Philip Pullman’s His Dark Materials trilogy is a literary rockstar. It’s a powerful presence, rhapsodised over for both its thrilling story and it’s brutal take-down of religious fanaticism. Now, 17 years since the original trilogy ended, Pullman is returning us to Lyra’s world with La Belle Sauvage, the first in The Book of Dust trilogy, which is set 10 years before His Dark Materials. It centres on a young boy, Malcolm Polstead, who takes it upon himself to protect a baby girl from forces that wish her harm. The baby, of course, is Lyra.
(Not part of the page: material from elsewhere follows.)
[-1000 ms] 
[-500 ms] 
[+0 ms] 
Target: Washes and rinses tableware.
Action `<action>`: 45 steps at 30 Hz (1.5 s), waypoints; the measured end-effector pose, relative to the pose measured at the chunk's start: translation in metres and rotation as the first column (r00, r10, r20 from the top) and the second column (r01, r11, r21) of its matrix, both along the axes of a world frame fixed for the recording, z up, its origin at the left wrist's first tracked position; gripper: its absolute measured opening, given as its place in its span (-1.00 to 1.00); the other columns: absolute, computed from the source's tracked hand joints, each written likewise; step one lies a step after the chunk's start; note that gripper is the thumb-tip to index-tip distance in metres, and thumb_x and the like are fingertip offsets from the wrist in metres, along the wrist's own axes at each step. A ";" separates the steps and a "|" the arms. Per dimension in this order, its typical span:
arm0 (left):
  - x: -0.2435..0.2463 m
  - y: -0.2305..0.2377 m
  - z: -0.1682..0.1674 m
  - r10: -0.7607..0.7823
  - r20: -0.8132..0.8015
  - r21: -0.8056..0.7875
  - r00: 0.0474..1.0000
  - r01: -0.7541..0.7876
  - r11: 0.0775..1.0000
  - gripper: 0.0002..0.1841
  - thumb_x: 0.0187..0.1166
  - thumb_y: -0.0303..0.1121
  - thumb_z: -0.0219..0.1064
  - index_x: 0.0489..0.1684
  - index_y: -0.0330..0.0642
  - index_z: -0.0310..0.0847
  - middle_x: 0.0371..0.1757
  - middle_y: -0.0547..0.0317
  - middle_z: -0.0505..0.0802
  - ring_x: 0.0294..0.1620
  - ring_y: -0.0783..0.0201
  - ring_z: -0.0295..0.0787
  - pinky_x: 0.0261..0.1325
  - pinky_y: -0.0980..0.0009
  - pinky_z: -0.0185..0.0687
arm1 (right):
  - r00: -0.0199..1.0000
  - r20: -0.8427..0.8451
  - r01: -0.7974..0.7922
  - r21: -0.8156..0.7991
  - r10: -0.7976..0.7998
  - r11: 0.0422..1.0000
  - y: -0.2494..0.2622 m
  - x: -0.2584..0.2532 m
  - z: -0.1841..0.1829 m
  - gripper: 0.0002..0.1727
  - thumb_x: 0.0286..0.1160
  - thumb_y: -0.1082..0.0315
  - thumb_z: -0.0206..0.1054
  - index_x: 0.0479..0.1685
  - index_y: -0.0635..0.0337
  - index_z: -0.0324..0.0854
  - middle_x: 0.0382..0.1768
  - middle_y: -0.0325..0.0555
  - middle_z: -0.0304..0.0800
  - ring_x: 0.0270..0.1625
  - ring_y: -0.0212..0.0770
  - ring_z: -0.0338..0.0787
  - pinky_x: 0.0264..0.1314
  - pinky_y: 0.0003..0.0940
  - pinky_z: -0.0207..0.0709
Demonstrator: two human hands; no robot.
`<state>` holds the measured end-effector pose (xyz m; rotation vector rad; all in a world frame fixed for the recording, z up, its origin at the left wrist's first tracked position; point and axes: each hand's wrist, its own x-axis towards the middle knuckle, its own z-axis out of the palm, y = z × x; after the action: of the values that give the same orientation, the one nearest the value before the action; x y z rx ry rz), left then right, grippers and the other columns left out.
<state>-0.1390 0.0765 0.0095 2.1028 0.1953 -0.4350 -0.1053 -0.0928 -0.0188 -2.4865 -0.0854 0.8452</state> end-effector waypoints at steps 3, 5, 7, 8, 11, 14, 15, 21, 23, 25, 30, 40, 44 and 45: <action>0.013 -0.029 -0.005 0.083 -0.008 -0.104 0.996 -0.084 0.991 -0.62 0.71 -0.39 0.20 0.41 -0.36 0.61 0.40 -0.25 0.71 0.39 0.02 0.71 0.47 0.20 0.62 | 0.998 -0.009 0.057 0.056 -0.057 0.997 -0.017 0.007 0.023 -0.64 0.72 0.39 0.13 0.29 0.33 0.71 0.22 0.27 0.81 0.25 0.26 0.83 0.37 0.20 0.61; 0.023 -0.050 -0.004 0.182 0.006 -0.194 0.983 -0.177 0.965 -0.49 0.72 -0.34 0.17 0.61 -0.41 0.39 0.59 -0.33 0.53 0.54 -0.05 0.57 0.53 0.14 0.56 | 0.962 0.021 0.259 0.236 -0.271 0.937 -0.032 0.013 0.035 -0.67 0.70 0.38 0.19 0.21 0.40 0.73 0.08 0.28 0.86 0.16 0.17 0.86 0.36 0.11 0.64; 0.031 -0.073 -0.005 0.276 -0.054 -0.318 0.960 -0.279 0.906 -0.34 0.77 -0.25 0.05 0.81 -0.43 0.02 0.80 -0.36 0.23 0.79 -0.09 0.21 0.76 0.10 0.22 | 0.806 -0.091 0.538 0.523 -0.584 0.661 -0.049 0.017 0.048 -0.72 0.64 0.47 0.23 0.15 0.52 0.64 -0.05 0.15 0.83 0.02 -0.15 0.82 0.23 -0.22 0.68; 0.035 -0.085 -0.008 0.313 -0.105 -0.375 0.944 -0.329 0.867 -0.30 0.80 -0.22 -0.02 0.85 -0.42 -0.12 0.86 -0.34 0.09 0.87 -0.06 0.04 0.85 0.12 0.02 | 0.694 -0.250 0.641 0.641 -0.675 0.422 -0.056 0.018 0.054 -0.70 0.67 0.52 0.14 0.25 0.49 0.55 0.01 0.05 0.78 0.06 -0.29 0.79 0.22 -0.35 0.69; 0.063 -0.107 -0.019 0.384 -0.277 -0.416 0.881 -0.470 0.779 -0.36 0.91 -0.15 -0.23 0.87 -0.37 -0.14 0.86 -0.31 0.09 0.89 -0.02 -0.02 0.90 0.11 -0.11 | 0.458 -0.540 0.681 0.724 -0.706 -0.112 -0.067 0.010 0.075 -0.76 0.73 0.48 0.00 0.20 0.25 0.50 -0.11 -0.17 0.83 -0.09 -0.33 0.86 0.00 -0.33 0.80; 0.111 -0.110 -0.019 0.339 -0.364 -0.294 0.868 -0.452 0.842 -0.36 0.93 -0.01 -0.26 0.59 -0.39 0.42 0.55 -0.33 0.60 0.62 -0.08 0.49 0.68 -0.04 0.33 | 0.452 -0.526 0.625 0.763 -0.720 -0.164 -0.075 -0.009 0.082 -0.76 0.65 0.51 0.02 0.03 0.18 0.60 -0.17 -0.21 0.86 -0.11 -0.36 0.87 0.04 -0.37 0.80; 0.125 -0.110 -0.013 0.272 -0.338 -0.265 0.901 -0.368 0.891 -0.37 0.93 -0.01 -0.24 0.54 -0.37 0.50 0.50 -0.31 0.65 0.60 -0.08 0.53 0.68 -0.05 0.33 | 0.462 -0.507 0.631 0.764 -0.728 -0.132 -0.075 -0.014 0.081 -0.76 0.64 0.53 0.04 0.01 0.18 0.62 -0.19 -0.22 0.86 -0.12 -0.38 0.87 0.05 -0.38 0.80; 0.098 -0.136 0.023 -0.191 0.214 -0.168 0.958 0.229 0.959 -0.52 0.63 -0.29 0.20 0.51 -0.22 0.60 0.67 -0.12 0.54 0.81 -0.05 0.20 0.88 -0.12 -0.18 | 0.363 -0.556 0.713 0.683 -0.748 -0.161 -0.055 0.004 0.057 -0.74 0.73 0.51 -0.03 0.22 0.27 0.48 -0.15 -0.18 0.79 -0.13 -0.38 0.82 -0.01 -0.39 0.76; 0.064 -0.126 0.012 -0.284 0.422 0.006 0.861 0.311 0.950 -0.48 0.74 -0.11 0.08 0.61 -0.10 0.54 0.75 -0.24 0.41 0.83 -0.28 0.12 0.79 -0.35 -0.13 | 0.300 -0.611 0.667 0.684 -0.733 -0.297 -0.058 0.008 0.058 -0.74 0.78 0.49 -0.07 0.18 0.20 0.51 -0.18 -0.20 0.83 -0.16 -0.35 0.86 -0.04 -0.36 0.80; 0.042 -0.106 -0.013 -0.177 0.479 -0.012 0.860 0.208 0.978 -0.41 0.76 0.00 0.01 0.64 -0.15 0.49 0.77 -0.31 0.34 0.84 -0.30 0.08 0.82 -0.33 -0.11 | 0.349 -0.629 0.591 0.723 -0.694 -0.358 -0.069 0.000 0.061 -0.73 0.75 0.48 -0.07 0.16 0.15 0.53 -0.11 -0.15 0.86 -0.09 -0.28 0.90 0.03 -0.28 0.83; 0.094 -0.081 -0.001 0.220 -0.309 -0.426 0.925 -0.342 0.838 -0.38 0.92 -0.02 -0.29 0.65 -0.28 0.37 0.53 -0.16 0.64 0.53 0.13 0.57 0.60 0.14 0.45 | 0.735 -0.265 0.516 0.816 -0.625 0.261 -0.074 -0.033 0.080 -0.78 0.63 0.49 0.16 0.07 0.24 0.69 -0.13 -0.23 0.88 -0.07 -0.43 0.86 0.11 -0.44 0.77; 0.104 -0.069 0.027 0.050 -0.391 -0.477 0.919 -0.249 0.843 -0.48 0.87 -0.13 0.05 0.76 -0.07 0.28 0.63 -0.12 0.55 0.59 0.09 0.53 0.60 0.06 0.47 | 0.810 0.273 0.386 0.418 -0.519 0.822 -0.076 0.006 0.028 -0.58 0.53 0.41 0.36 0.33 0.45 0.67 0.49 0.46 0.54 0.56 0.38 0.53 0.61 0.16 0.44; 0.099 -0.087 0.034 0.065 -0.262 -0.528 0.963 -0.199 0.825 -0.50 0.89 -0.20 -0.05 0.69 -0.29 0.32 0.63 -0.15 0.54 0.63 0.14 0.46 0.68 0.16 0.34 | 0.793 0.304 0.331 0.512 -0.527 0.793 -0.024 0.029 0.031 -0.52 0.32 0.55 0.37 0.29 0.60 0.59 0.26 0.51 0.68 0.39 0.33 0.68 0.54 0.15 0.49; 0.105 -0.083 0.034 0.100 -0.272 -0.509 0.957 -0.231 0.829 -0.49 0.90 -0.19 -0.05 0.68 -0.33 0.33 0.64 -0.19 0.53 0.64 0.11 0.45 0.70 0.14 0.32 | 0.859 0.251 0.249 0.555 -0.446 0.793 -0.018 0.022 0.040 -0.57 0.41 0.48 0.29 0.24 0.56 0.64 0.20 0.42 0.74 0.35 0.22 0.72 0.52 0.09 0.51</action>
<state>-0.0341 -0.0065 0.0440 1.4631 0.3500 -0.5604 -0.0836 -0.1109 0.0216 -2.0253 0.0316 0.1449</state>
La Belle Sauvage is no Northern Lights, but it isn’t trying to be. Where Northern Lights whisked Lyra off on a dangerous tour of her world, La Belle Sauvage remains firmly in Oxford and focuses more on small-scale corruptions and mundane lives. Malcolm is no wild, brave, semi-magical hero, he’s the son of a couple of pub owners who goes to school and likes books. His heroism is something that comes on slowly and consciously – he chooses to take a stand in spite of his own fears, as do all of the book’s heroes.
Fans of His Dark Materials may be surprised by how little cross-over there is between La Belle Sauvage and the original trilogy. Lyra features heavily, but she’s a baby. Nonetheless, the infant Pantalaimon still manages to steal the show from the book’s other dæmons. Aside from what are essentially cameos from a handful of HDM characters, La Belle Sauvage is its own beast, and it’s more interested in sketching out the beginnings of the Magisterium’s control and corruption. It also explores the Magisterium’s opponents, and hints, intriguingly, that these ‘goodies’ are capable of horrors almost equal to those of the villains in order to win.
But while a lot is hinted at, very little is satisfactorily explored – perhaps because this is only the first of a trilogy. The book splits into two halves: The Trout, and The Flood. Most of what is explored in the first, including many characters, is forgotten in the second. Most of the fantasy action takes place in the second half, when the book suddenly feels like it inhabits the magical/realistic world of HDM again, but the two halves could have tied together more smoothly. It would have been nice to spend more time in the wonderfully weird land of The Flood, which is classic Pullman – he takes something ordinary, and turns it into something fantastical.
Pullman has never talked-down to his readers, and he doesn’t start here. La Belle Sauvage is also a lot more adult than HDM, with sexual abuse featuring as a sub-plot. He’s also still the master of the simple description, painting Malcolm and his world as clearly as if they were in the room with you. Some of the book’s themes, points and observations will stay with you for days.
The book ends with a ‘to be continued’, but it feels less like the first part of a new series than an enjoyable but unnecessary prequel to Lyra’s story, before Pullman gets down to the real meat of The Book of Dust in its subsequent instalments.